There is a current narrative that “clean hydrogen has a demand problem.” Specifically, it’s been reported that some developers are only focused on working with existing users of hydrogen to switch to greener sources. Is this the case?

Purser: I don’t think there’s a lack of demand; if anything, there’s an information problem.

Customers may not know what their options are with respect to green hydrogen. There aren’t many trusted developers in the space who can explain these options and have the credibility to deliver.  Many of our customer engagements are focused on education, and once we start to build trust the buy-in happens quickly because the value becomes apparent to them.

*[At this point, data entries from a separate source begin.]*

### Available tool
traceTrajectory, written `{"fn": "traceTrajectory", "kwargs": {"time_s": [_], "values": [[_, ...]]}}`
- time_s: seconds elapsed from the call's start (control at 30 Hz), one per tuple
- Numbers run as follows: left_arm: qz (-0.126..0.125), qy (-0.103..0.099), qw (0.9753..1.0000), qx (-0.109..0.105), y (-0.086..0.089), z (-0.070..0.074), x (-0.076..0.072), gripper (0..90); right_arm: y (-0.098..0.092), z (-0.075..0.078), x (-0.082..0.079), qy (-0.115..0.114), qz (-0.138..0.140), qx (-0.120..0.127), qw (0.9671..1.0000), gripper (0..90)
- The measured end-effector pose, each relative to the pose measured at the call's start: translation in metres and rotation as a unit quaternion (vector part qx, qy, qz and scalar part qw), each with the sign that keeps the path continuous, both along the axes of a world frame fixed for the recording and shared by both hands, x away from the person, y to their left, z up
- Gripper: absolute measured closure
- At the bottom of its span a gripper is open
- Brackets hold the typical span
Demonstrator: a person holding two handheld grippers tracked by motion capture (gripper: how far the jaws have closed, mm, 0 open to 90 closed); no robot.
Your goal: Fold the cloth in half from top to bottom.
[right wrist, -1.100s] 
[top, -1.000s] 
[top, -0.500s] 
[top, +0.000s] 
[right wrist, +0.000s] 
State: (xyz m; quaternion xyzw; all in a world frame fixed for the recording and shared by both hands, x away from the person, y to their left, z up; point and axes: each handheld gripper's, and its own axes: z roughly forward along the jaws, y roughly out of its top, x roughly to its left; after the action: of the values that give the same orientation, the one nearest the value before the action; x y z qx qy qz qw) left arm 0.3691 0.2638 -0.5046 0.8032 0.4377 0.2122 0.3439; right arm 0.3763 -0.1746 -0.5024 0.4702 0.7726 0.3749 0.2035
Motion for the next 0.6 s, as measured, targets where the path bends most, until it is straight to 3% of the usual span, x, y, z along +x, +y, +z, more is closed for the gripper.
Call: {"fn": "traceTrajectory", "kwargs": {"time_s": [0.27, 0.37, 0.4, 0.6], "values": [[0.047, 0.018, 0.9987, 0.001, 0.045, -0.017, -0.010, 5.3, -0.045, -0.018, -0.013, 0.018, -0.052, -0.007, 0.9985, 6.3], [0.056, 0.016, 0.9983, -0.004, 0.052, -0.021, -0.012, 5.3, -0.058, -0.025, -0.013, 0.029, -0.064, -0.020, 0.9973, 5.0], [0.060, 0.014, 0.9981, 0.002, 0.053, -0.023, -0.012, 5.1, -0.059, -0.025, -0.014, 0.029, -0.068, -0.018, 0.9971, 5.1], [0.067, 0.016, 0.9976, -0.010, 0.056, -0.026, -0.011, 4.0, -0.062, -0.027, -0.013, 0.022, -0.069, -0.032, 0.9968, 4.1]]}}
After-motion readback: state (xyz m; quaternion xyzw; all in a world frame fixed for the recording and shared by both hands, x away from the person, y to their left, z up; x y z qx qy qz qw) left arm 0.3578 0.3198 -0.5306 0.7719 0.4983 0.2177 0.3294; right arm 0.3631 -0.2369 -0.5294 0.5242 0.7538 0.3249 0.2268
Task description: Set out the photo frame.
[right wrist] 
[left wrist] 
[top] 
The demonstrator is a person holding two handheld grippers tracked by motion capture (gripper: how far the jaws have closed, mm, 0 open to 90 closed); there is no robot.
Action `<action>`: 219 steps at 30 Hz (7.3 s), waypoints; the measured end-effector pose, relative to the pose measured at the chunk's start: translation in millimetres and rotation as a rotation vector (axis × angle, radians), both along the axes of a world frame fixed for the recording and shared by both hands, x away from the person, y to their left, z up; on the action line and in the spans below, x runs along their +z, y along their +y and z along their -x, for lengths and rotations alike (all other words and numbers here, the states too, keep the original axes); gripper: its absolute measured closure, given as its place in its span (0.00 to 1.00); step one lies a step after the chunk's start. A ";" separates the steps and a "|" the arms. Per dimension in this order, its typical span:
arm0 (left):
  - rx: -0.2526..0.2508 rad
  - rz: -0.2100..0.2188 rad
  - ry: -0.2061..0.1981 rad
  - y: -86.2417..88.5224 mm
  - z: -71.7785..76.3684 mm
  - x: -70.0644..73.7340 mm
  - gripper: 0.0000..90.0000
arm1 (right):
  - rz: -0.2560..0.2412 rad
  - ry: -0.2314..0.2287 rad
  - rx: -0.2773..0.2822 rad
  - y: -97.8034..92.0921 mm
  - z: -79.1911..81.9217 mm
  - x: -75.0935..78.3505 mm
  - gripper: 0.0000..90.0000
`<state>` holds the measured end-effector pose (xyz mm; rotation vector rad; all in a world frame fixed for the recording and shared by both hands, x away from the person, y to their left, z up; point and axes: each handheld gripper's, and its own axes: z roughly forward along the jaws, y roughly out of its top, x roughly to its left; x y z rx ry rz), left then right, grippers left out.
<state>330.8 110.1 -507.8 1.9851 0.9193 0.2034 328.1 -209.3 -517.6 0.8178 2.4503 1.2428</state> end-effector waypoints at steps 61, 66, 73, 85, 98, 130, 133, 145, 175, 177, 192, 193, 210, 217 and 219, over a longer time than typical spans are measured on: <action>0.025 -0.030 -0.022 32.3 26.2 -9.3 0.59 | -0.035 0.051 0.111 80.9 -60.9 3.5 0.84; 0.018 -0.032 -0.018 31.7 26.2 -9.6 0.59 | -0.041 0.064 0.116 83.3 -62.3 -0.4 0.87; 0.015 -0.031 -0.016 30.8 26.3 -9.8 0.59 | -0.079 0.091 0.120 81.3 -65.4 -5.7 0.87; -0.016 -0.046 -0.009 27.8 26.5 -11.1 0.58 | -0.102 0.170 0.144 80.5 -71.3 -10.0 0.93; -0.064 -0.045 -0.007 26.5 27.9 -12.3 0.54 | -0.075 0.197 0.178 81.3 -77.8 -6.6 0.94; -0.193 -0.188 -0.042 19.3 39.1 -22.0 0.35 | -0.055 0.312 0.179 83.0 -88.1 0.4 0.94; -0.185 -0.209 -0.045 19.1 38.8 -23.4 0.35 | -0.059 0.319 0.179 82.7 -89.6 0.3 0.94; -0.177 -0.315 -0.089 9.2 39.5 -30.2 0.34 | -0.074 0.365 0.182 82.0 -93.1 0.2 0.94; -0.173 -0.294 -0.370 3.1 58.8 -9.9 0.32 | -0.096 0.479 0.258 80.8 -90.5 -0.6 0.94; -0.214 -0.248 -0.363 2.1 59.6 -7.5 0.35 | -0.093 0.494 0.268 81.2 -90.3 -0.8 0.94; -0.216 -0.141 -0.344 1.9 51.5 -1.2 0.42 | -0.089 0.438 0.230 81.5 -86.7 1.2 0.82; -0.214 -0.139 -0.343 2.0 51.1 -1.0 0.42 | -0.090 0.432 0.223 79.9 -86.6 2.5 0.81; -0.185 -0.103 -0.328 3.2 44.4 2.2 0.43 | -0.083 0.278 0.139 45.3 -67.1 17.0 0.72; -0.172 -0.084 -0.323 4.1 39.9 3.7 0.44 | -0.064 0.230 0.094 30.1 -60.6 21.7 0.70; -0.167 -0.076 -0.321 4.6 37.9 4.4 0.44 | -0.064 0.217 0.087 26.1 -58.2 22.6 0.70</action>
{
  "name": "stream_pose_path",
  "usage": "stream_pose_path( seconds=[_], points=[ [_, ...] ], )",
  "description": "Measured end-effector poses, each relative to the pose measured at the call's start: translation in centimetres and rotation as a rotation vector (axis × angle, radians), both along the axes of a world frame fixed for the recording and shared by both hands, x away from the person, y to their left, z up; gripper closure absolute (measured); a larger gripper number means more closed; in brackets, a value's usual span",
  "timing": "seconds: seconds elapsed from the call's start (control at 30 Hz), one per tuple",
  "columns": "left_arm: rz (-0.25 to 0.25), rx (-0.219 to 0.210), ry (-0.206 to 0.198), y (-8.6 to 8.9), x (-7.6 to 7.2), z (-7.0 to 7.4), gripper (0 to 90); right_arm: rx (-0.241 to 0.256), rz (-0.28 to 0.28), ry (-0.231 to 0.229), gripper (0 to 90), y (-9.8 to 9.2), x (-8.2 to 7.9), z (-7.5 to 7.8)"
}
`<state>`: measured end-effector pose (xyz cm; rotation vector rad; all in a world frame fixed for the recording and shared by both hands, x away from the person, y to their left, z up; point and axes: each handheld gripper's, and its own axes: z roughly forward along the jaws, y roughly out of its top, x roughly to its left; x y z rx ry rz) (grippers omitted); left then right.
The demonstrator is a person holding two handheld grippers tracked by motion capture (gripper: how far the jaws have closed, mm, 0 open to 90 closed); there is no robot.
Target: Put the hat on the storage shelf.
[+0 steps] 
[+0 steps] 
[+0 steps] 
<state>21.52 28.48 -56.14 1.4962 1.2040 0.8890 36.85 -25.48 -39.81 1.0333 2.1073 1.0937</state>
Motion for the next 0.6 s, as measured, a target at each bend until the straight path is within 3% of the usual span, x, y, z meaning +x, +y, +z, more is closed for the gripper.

What financial tailwinds are helpful to green hydrogen deployment in the United States? What financial headwinds might be affecting green hydrogen deployment in the United States?

Purser: The Inflation Reduction Act (IRA) is by far the most significant tailwind, no question. That’s a material incentive. It’s structured in a way where projects and investors can actually use it. It’s clear how to use it and access it. In addition to that, there are other incentive programs that help as well. For example, the Low Carbon Fuel Standard (LCFS) in California is spurring hydrogen transportation investment, and other states are beginning to follow this model. Another tailwind is the amount of project capital available in the market. High quality projects should have no shortage of capital available once they’ve secured commercial contracts and permits.

Headwinds include building knowledge and trust among customers that economic green hydrogen is an option. But we believe a few wins around getting our first projects online will go a long way to remedying this issue because once you have a track record and you show it can be done, then you really open possibilities in terms of who you can work with on every side of the deal.

What is NovoHydrogen’s position on Treasury’s hourly matching requirement? Does it make it too hard for the industry, as some have posited? Or will the new rules spur innovation?

Purser: Yes, it will spur innovation. And yes, it’s a high bar to meet. But the whole goal here is to create a non-polluting, clean form of hydrogen, not just to make hydrogen by any means necessary. You can do projects today that are economic with hourly matching. I’m not totally unsympathetic to the view that the industry needs more time to mature, and developers should have more flexibility on things like hourly matching in the near-term.  But at Novo we took the approach from the start to develop projects in anticipation of strict Treasury rules on the IRA including hourly matching, and our projects can comply today. That’s a good thing, and there’s no time to waste. Let’s just do it now.